The nub of the issue, as my hon. Friend identified, comes from Refuge data, which found that black women are 14% less likely to be referred to its services for support by the police than white survivors. I have worked in the field for a long time, and people often say these are—I hate this language—“hard to reach” groups. In actual fact, black women are 3% more likely to report abuse to the police and 14% less likely to be referred by police services to specialist services. This is not a hard-to-reach cohort of people; this is a group of people asking for help and not being provided with it. There is something fundamental in that statistic about where we are going wrong, before we even get to the idea of people being criminalised.

To my hon. Friend the Member for Poplar and Limehouse (Apsana Begum): maybe I just have not slept very well this week, but the statistic about Calpol being the thing that was most stolen in her constituency, based on police data, made me want to cry. That is unbelievable, yet so believable. That was before she went on to speak about her experience, where criminalisation was undoubtedly used as a weapon by her abusers. That is not uncommon. I first read about the charges against my hon. Friend in The Sun, when she had only just been elected. It was not a very detailed piece but as a professional in this area, on reading it, I did not see a woman being criminalised; despite having never spoken to her, I instantly knew that she was a victim of domestic abuse. I contacted her immediately to say as much. Why on earth could the first criminal justice agency to interact with her in that case not see that from the evidence in front of it?

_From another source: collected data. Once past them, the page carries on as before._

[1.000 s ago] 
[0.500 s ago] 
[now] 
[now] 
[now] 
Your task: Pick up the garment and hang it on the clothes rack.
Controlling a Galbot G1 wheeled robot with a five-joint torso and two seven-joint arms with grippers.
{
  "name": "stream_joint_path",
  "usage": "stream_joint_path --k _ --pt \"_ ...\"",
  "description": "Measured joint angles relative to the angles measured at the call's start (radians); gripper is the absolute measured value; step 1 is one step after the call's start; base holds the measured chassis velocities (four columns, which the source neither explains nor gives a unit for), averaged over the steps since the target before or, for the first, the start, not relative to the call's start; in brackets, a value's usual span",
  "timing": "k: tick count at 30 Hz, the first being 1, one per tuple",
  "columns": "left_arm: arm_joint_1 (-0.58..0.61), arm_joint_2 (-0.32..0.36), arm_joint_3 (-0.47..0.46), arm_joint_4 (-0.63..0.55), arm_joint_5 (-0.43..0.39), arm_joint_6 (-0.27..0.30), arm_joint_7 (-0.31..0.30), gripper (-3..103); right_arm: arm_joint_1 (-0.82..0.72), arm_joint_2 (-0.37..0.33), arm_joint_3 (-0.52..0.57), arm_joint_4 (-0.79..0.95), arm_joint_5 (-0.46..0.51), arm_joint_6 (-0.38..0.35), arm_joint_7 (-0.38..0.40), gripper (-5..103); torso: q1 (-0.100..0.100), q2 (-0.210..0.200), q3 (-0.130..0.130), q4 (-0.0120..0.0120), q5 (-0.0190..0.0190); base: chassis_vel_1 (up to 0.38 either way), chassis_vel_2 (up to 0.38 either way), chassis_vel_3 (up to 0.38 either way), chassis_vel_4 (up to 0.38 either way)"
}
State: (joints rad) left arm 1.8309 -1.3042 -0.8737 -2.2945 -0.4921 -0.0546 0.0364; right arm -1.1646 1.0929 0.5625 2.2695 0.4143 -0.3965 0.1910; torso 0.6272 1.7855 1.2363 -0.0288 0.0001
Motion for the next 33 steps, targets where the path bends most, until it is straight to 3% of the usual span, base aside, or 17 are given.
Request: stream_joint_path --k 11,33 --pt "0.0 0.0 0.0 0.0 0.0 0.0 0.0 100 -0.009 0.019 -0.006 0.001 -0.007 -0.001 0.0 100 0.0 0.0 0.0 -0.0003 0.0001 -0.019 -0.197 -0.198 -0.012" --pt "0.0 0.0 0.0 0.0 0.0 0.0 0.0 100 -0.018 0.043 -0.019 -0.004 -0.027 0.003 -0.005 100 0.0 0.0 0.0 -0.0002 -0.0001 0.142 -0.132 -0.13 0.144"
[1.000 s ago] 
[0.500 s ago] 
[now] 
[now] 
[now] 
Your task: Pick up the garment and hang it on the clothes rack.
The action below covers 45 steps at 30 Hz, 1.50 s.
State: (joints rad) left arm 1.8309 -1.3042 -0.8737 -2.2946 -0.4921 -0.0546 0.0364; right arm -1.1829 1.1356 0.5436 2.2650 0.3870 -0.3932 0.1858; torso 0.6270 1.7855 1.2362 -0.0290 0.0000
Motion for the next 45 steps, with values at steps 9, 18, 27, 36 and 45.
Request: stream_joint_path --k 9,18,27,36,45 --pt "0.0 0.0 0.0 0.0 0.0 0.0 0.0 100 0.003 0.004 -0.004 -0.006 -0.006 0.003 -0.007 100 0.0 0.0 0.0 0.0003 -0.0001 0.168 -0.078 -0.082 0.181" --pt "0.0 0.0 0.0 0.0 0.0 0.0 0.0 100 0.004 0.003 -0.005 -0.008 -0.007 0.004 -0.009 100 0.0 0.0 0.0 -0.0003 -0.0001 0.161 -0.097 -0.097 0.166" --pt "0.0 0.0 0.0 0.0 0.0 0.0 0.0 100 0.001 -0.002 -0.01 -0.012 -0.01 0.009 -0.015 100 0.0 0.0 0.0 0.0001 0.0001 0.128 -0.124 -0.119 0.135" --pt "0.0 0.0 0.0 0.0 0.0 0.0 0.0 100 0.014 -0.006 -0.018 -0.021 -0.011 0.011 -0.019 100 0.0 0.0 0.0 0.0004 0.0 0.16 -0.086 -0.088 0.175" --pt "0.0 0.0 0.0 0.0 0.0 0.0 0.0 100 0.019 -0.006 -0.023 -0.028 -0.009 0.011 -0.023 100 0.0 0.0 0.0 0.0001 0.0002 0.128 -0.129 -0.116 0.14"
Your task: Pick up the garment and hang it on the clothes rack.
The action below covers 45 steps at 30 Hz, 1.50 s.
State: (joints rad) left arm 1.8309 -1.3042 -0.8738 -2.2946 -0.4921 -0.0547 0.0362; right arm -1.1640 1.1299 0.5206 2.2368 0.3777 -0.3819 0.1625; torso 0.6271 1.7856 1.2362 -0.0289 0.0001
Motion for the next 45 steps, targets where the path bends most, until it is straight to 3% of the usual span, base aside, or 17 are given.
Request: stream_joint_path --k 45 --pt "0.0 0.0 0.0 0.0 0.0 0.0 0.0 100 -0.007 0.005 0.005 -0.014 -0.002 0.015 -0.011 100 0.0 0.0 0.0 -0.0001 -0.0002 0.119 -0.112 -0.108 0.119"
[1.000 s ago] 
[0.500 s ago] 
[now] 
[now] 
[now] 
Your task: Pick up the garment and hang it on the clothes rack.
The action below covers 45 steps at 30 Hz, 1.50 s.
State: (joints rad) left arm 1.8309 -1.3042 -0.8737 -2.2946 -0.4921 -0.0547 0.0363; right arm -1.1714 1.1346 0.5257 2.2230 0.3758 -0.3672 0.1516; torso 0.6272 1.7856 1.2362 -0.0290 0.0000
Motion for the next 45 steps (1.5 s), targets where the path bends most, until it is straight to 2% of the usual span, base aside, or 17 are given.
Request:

It is a disgrace.

What I am seeing at the moment, specifically in domestic abuse cases where children are involved, is that the new game in town for those accused of domestic abuse who want to attack their accuser is claim and counterclaim, and I have recently encountered counterclaims against known victims of domestic abuse that have led to their arrest. In one case I am handling, the health visitor of a woman who had been to the multi-agency risk assessment conference eight times, such was the high-risk nature of the threat to her life—two attempts had been made on her life, and on the lives of her child and parents—turned up at my office in a desperate panic because the woman had been put in a prison cell owing to counterclaims by her ex-husband.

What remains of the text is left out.